For areas that do not already have their own established unique identifier schemes, we recommend LSIDs, DOIs, or other existing identifiers, if their rules and features fit the desired use. Otherwise, we suggest the widely used and openly documented Handle System® (see [12, 13]), which has a great deal of infrastructure in place and low barriers to adoption. In some very general sense, handles, DOIs, LSIDs, URNs, and other identifiers are competitors, but all are organized by public spirited standards-based organizations and are highly interoperable (e.g., DOIs are based on the handle protocol, share much of the Handle System® technology, and implement additional services; they can incorporate LSIDs; LSIDs follow URN syntax), and so the choice to have some persistent, globally unique identifier is considerably more important than the particular option chosen. The differences among these may be important for an archive or field but will usually be immaterial for a practicing scientist.

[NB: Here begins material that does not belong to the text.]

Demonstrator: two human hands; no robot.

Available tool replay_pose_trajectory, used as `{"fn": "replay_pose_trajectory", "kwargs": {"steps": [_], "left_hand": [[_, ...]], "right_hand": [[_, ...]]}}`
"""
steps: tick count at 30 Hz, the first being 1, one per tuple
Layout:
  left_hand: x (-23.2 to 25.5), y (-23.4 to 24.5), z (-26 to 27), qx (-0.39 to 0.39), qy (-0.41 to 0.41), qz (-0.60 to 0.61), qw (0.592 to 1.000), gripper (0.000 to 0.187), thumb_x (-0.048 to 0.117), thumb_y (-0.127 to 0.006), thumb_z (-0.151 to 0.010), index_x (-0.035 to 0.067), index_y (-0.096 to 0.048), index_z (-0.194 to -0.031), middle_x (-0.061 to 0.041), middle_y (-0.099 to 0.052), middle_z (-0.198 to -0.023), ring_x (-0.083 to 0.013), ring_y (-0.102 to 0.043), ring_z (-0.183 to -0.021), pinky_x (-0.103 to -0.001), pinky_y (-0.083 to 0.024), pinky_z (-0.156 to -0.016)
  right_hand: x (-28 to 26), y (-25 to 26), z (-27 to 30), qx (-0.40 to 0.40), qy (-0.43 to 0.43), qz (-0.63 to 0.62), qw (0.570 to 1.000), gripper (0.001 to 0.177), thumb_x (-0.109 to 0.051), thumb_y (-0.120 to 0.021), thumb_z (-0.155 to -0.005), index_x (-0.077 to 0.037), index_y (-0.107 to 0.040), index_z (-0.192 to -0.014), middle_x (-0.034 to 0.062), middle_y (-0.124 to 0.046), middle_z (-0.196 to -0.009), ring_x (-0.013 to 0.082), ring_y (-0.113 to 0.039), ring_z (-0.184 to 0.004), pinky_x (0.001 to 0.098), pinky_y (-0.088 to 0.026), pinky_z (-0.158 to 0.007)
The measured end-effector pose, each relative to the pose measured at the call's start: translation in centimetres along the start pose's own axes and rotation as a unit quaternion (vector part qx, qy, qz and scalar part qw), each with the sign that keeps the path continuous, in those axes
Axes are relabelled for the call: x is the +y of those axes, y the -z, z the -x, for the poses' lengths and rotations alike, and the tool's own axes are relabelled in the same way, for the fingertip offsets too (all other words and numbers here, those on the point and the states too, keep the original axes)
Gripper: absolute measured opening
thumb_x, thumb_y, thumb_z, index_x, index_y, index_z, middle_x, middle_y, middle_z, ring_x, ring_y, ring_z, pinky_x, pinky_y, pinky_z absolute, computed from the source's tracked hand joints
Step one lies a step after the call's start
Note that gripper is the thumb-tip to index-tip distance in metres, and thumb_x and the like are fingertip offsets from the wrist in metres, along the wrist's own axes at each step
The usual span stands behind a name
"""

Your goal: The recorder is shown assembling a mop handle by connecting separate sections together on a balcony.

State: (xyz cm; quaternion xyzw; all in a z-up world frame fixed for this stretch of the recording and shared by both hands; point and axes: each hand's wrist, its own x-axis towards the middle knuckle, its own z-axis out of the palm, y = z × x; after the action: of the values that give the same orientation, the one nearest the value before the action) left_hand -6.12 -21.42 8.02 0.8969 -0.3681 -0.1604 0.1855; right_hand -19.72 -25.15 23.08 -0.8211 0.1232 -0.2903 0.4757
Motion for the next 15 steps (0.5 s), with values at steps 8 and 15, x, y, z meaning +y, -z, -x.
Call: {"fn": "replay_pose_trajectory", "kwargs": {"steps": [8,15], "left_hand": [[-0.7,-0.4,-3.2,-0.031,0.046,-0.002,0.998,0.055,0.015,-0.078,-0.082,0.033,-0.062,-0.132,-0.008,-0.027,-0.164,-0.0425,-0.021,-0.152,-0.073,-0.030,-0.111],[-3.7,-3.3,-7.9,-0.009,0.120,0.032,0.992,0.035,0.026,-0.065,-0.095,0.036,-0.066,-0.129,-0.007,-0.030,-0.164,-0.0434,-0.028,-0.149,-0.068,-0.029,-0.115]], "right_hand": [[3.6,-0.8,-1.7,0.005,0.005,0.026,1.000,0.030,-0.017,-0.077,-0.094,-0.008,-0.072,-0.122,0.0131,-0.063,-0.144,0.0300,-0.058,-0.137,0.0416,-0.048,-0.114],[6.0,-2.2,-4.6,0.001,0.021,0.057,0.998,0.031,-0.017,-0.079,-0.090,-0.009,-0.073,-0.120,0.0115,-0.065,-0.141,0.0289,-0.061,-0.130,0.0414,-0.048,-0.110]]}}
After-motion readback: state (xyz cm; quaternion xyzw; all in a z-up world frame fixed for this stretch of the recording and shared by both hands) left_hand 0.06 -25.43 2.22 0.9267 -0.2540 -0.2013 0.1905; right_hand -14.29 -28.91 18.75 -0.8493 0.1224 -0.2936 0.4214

To fix ideas, consider this example of a handle: hdl:1902.4/00754, for which hdl: identifies the rest of the string as a handle, 1902.4 is the handle prefix that identifies the owner responsible for the persistence of the identifier and its connection to the associated content (followed by a slash as a separator) and 00754 is the unique local data set name. Any data publisher, author, library, or other entity may register as a Resolution Services Provider (RSP), so that they may be assigned a unique naming authority that they can then use to assign unique global identifiers to data sets. All unique global identifiers are designed to persist (and remain unique) even if the particular RSP that created it goes out of business (transferring control of its data objects and handles to another organization) or changes names or location. Including such an identifier provides enough information to identify unambiguously and locate a data set, and to provide many value-added services, such as on-line statistical analyses, or forward citation to printed works that cite the data set, for any automated systems that are aware of the naming scheme chosen. Uniqueness is also guaranteed across naming schemes, since they each begin with a different identifying string.

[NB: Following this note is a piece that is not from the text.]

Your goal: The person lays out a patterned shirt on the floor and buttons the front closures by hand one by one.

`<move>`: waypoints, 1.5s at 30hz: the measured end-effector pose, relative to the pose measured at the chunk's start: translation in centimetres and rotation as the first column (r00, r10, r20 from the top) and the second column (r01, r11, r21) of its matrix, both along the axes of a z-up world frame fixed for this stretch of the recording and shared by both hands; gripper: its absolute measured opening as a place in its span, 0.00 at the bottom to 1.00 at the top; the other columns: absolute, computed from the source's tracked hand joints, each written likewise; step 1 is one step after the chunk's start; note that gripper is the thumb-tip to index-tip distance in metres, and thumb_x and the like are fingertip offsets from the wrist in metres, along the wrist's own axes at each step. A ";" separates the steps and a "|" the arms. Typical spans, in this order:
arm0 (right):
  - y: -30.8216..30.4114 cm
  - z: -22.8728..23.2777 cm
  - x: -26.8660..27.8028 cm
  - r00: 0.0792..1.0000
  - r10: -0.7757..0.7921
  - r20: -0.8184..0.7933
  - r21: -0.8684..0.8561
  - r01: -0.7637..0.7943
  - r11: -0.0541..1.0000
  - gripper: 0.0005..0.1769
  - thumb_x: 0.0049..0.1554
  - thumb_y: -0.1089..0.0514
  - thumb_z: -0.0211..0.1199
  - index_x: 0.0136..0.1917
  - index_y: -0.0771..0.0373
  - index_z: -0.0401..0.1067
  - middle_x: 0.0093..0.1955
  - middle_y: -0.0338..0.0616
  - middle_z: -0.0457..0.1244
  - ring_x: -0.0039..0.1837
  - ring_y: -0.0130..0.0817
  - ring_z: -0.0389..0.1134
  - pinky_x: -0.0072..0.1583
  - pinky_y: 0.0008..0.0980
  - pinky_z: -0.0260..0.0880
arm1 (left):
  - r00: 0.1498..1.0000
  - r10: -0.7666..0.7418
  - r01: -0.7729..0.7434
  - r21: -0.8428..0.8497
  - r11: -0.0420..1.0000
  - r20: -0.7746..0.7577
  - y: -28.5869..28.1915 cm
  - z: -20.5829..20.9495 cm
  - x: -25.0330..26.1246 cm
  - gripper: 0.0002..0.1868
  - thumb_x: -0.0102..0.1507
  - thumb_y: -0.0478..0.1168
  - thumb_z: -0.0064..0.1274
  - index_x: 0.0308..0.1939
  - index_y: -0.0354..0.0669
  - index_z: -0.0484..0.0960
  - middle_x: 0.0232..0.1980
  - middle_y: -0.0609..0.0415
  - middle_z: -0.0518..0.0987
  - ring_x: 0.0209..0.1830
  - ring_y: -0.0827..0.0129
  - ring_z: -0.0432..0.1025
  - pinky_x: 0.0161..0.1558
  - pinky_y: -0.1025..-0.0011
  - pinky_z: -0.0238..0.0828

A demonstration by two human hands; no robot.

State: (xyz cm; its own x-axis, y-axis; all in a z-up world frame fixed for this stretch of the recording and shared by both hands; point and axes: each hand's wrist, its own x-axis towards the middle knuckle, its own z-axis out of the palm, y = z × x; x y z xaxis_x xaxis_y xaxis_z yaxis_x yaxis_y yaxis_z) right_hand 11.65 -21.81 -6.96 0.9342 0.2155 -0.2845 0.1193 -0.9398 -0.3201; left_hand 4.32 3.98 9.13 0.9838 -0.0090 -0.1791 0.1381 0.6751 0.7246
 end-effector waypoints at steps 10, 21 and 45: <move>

We recommend that the unique global identifier resolve to a page containing the descriptive and structural metadata describing the data set, presented in human readable form to web browsers, instead of the data set itself. This metadata description page should include a link to the actual data set, as well as a textual description of the data set, the full citation in the format we describe below, complete documentation, and any other pertinent information.1

The advantage of this general approach is that identifiers in citations can always be resolved, even if the data are proprietary, require licensing agreements to be signed prior to access, are confidential, demand security clearance, are under temporary embargo until the authors execute their right of first publication, or for other reasons. Metadata description pages like these also make it easier for search engines to find the data. The metadata can follow emerging standards, or any other scheme.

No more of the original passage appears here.